→ TASK OBJECTIVE: Output the data below only from the line containing "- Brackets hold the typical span" up to and including the line containing "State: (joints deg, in", exact and with the pictures left out.

(Source data)
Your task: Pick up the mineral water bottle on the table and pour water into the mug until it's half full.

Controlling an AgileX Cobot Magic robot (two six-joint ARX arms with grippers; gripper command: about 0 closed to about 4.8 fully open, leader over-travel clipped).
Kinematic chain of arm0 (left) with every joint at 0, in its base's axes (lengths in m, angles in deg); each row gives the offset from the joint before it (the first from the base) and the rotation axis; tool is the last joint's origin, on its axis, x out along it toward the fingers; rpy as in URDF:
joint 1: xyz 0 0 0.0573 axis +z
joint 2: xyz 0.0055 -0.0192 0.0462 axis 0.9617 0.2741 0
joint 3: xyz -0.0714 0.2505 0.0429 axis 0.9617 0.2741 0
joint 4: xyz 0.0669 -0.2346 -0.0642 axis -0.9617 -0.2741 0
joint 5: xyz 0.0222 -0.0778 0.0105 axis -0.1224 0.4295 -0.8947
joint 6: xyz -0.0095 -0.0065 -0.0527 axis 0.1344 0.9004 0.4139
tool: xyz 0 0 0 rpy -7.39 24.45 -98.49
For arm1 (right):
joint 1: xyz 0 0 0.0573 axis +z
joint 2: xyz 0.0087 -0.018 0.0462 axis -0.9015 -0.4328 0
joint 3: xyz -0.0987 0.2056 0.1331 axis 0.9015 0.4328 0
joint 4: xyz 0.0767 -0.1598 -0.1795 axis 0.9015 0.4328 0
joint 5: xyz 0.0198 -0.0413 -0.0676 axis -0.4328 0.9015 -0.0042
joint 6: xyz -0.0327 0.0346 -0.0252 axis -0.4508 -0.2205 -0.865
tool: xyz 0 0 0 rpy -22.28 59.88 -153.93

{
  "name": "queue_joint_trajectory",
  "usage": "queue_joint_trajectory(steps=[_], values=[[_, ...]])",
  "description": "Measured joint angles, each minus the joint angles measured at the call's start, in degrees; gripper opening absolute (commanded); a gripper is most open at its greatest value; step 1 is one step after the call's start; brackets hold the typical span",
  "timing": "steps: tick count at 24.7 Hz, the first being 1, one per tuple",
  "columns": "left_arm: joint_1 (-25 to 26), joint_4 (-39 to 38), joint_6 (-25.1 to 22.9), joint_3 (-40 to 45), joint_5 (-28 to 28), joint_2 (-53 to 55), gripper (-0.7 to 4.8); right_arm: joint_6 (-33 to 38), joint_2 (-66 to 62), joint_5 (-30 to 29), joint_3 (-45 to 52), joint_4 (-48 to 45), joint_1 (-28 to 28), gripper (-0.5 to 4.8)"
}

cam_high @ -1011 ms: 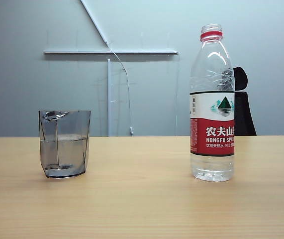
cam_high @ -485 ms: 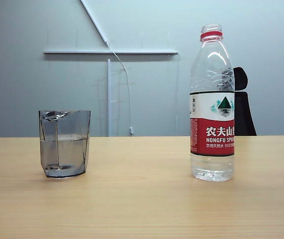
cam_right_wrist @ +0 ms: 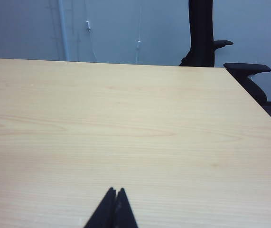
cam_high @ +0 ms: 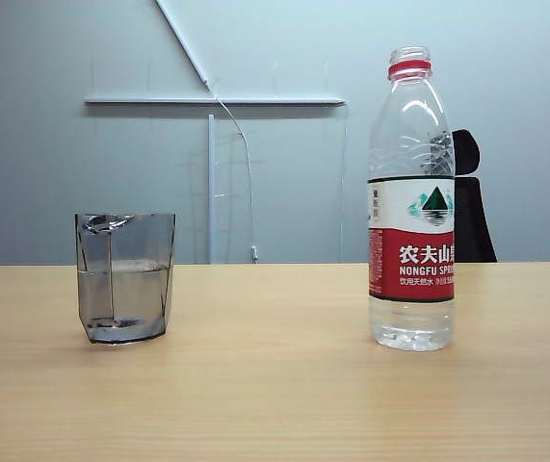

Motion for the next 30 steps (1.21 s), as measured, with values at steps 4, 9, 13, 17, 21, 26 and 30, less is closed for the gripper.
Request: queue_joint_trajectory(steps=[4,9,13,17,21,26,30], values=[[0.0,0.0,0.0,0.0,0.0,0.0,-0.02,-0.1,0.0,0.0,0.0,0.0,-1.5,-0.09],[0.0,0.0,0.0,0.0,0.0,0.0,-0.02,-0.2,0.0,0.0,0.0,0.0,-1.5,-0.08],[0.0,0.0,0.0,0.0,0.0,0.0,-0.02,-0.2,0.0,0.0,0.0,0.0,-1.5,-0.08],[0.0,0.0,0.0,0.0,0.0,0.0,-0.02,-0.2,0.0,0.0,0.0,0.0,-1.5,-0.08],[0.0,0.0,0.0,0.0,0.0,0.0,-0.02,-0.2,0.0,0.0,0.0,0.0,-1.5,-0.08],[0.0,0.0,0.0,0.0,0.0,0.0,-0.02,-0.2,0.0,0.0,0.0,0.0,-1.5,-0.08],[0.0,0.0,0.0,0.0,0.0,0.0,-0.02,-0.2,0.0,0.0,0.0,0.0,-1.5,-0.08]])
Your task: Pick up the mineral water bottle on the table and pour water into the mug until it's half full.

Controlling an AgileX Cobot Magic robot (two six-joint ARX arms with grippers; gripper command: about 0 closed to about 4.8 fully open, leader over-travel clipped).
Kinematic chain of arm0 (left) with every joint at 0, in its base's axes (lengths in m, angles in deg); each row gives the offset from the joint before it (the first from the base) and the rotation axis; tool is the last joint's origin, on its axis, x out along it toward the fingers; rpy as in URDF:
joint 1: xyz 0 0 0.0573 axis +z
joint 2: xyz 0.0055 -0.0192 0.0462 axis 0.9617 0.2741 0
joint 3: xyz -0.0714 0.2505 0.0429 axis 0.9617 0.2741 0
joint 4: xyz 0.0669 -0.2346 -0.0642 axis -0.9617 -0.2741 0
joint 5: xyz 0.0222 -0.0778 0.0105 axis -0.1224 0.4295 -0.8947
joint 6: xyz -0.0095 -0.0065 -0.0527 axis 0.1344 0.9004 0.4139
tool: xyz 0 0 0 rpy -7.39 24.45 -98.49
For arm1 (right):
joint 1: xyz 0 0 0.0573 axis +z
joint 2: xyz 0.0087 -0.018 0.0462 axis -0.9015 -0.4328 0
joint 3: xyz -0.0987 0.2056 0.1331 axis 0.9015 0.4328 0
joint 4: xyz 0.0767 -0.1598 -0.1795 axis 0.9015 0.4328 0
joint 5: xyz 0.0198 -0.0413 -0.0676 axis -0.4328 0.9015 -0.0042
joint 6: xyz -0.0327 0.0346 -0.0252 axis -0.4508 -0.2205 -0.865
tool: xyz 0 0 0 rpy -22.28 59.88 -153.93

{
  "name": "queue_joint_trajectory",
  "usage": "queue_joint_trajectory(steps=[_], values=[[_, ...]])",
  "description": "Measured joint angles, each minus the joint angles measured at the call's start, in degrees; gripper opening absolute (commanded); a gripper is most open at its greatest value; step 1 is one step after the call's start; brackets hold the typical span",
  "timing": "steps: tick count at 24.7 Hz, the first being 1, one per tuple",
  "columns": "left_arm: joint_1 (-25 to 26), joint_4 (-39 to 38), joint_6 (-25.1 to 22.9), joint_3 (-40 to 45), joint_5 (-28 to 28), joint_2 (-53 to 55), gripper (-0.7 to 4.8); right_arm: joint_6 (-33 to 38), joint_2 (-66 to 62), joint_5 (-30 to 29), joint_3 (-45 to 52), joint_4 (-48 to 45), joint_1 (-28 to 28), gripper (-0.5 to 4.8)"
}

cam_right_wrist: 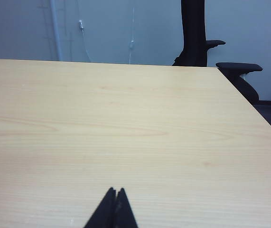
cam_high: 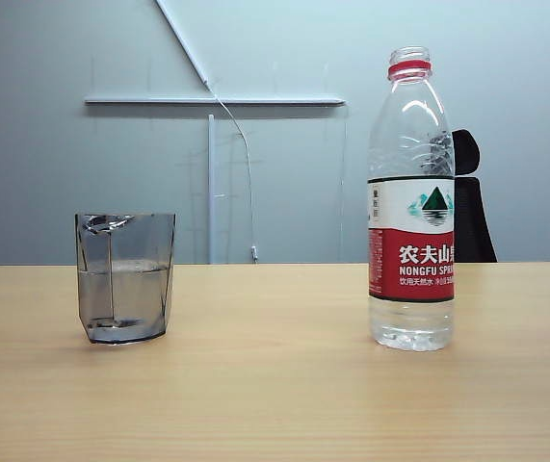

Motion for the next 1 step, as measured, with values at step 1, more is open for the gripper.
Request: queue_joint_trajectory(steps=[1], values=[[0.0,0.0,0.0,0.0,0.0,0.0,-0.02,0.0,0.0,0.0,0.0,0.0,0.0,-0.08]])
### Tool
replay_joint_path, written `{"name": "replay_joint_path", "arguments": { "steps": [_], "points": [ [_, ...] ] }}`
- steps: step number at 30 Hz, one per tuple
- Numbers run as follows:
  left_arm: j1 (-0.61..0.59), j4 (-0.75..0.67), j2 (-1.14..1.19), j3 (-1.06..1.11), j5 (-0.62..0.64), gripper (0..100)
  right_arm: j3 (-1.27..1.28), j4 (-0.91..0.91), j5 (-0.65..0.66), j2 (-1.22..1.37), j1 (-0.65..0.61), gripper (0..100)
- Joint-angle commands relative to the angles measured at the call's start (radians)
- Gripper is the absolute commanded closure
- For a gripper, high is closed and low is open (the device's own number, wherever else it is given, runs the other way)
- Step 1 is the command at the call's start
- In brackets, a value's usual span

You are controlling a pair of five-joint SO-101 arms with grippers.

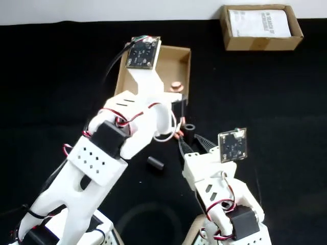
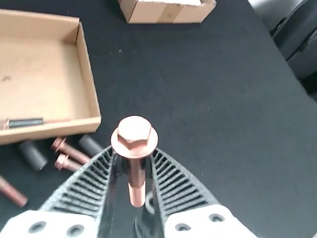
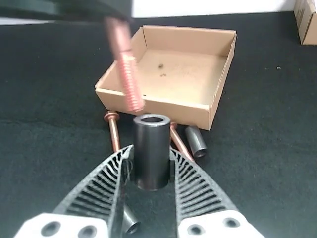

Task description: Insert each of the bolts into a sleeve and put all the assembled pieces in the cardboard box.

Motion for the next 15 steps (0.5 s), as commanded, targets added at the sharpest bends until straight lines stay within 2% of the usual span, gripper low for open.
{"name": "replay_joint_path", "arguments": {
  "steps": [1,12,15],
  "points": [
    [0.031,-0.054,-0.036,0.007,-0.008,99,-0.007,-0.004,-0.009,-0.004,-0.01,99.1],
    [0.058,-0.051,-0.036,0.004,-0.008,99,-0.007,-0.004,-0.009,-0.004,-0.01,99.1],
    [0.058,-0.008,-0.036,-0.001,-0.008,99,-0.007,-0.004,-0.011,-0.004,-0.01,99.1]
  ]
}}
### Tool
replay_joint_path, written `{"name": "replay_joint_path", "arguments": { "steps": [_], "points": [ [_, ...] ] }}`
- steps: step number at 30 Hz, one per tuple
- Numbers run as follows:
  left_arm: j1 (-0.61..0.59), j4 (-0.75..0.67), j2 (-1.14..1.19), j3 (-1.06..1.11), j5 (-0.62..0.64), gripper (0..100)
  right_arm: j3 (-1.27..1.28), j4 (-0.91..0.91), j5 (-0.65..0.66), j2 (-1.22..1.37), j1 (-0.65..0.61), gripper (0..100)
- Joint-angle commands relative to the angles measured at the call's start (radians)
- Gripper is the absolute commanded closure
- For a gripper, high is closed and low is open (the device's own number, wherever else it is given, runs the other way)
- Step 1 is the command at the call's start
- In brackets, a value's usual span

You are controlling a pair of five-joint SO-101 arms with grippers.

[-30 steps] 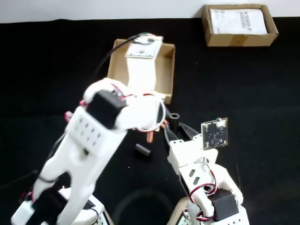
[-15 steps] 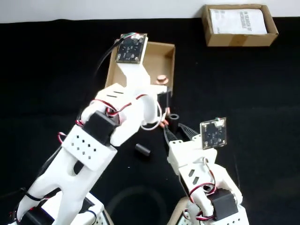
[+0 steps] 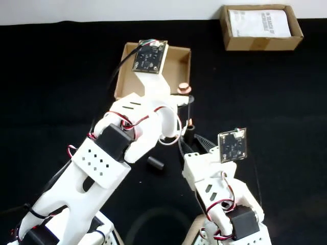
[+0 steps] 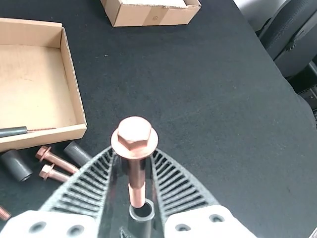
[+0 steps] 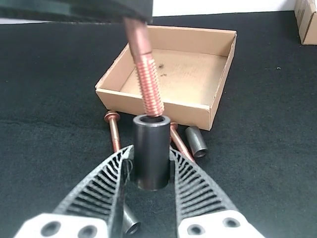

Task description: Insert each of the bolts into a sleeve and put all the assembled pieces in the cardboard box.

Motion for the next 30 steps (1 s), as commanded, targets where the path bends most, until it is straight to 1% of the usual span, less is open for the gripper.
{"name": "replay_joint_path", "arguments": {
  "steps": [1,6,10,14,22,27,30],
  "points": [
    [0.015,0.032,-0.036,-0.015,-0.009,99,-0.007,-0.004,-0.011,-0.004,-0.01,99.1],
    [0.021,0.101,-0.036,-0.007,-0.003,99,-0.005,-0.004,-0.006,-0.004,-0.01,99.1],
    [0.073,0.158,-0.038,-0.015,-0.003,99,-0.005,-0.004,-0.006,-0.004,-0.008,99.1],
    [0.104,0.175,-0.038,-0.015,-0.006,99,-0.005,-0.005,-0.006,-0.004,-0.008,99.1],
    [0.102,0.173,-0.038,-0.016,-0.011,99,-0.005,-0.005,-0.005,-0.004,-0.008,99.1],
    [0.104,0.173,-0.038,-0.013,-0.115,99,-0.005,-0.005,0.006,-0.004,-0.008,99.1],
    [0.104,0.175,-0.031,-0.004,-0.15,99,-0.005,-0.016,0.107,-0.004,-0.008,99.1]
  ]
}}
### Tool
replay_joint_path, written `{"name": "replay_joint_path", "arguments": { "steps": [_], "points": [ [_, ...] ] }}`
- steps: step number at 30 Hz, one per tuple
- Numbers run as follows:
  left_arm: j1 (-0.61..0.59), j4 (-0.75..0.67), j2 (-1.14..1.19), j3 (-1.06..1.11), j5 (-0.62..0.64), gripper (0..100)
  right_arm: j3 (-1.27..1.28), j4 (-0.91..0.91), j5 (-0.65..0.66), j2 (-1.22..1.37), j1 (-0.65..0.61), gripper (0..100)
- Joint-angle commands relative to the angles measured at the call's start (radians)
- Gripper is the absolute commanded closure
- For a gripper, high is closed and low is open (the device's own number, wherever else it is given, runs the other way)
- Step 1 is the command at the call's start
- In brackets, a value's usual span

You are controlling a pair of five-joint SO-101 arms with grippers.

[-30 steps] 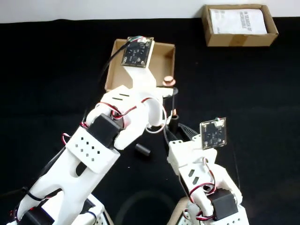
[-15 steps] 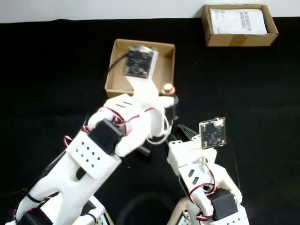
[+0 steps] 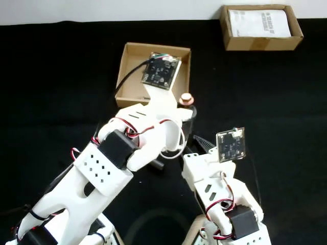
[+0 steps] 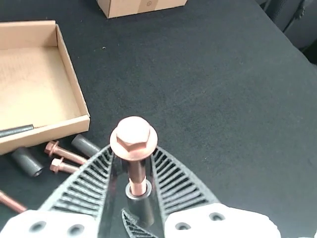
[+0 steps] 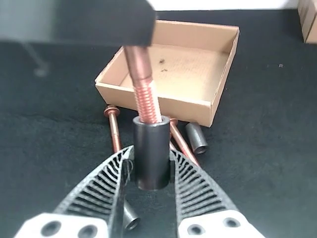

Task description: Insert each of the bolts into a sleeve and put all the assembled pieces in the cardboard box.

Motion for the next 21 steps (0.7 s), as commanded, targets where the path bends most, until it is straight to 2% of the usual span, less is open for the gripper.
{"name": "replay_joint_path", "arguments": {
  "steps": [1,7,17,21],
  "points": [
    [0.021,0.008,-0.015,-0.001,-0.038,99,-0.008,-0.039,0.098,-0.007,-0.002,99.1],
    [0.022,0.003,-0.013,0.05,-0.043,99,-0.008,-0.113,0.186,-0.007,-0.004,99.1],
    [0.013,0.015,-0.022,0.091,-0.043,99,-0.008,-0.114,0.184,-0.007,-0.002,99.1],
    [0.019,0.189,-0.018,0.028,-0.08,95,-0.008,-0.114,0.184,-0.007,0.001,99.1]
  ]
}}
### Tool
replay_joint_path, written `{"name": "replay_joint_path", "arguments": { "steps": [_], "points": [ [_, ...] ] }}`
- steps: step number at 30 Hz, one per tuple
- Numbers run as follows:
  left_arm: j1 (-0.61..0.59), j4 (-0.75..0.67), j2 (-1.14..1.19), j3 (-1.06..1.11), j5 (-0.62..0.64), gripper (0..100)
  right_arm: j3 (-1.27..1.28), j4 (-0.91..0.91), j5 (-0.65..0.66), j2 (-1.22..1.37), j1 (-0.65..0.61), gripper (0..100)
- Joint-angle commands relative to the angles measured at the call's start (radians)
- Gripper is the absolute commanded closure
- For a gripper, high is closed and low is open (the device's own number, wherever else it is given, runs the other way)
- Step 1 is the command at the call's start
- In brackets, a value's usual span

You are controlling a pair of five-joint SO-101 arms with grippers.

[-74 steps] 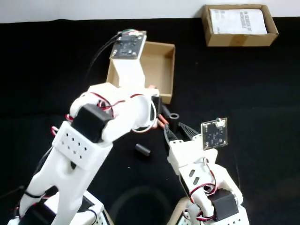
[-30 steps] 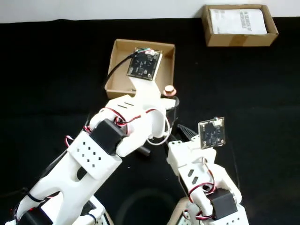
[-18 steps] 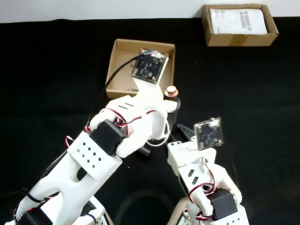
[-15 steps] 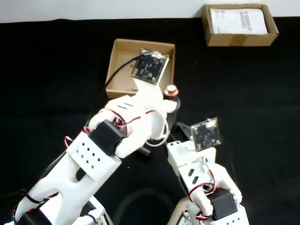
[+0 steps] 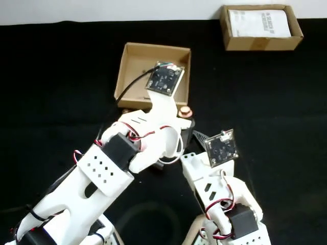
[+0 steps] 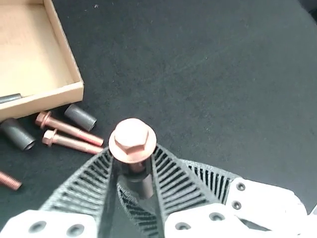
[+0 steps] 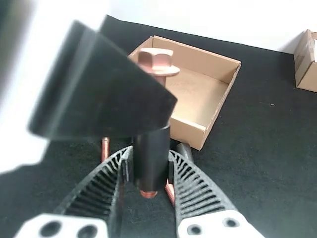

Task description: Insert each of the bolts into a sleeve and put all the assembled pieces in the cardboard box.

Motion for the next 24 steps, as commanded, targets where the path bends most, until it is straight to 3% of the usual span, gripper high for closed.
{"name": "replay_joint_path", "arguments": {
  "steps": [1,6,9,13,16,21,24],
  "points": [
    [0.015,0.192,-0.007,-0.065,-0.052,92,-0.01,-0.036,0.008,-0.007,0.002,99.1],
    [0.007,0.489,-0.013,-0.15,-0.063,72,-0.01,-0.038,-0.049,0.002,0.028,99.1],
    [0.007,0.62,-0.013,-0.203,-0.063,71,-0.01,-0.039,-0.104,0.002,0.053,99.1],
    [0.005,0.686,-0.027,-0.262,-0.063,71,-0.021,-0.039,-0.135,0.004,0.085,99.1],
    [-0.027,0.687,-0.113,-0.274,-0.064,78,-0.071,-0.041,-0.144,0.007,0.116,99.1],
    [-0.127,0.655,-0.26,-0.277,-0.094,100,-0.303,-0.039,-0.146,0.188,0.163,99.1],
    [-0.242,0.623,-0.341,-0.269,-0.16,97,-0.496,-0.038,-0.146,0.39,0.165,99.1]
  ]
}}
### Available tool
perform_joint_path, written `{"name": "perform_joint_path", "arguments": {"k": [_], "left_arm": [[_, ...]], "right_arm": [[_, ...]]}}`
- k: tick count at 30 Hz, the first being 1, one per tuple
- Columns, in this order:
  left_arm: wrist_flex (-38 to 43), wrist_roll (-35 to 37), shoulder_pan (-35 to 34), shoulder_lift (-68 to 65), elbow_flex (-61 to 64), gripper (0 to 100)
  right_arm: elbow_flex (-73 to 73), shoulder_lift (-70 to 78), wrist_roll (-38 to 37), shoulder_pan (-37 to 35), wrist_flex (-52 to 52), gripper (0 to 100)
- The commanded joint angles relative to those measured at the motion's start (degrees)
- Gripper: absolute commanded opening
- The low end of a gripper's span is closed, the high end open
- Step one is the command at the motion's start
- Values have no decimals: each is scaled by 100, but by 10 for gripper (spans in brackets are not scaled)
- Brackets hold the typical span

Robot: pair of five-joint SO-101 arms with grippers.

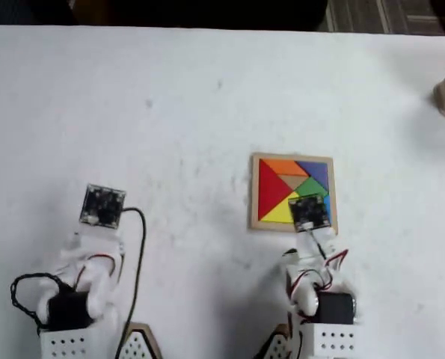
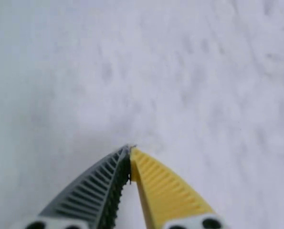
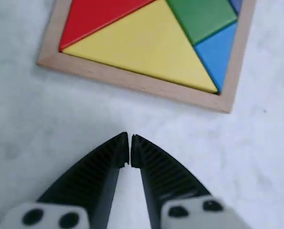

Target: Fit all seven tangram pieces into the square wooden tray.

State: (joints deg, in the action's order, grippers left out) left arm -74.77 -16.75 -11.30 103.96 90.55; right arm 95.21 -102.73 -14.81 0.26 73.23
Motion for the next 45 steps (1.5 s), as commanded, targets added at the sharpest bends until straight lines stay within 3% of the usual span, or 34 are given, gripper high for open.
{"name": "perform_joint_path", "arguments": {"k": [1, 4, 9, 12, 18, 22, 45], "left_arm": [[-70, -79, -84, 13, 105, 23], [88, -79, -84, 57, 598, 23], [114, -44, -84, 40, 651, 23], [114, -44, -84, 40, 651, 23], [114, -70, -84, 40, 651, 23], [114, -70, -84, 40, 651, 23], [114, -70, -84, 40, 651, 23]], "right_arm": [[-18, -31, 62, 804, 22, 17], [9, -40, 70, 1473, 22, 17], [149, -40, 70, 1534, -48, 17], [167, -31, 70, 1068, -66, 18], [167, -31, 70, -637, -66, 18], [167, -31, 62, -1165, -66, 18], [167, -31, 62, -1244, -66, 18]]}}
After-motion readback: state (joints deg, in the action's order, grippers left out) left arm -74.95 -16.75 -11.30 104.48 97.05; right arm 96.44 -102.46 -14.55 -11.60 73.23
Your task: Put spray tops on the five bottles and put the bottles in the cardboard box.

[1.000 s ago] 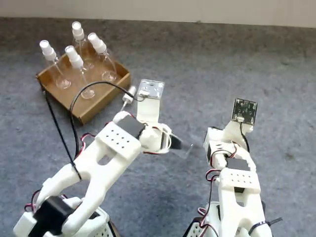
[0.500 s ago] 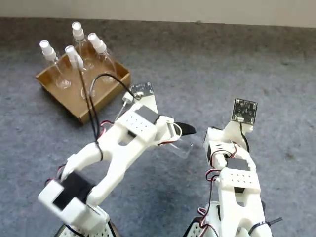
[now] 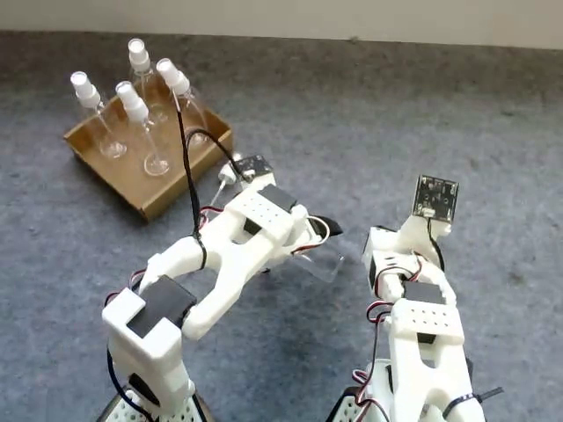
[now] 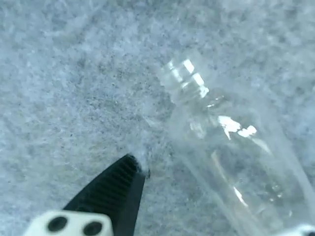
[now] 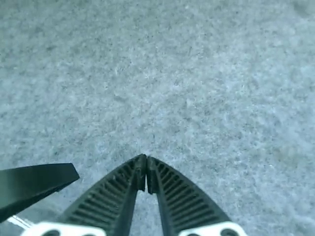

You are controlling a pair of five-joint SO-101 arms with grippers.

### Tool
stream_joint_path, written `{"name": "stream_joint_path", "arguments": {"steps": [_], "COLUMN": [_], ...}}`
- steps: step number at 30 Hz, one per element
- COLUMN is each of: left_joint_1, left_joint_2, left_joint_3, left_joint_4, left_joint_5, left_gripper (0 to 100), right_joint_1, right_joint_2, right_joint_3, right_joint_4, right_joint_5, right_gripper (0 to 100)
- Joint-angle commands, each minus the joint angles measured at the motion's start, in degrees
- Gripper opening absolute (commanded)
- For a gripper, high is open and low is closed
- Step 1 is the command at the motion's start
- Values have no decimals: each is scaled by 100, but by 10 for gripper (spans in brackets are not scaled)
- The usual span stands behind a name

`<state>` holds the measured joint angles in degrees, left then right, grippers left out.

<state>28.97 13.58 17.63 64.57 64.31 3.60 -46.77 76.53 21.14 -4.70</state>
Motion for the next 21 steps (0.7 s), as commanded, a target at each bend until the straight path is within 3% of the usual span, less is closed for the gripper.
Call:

→ YOUR SOLUTION:
- Brackets hold the typical span

Robot: pair of five-joint SO-101 arms with grippers.


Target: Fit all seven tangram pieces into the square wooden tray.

State: (joints deg, in the action's order, grippers left out) left arm -74.77 -16.75 -11.30 103.96 90.55; right arm 95.21 -102.73 -14.81 0.26 73.23

The output contains the complete answer to the exercise.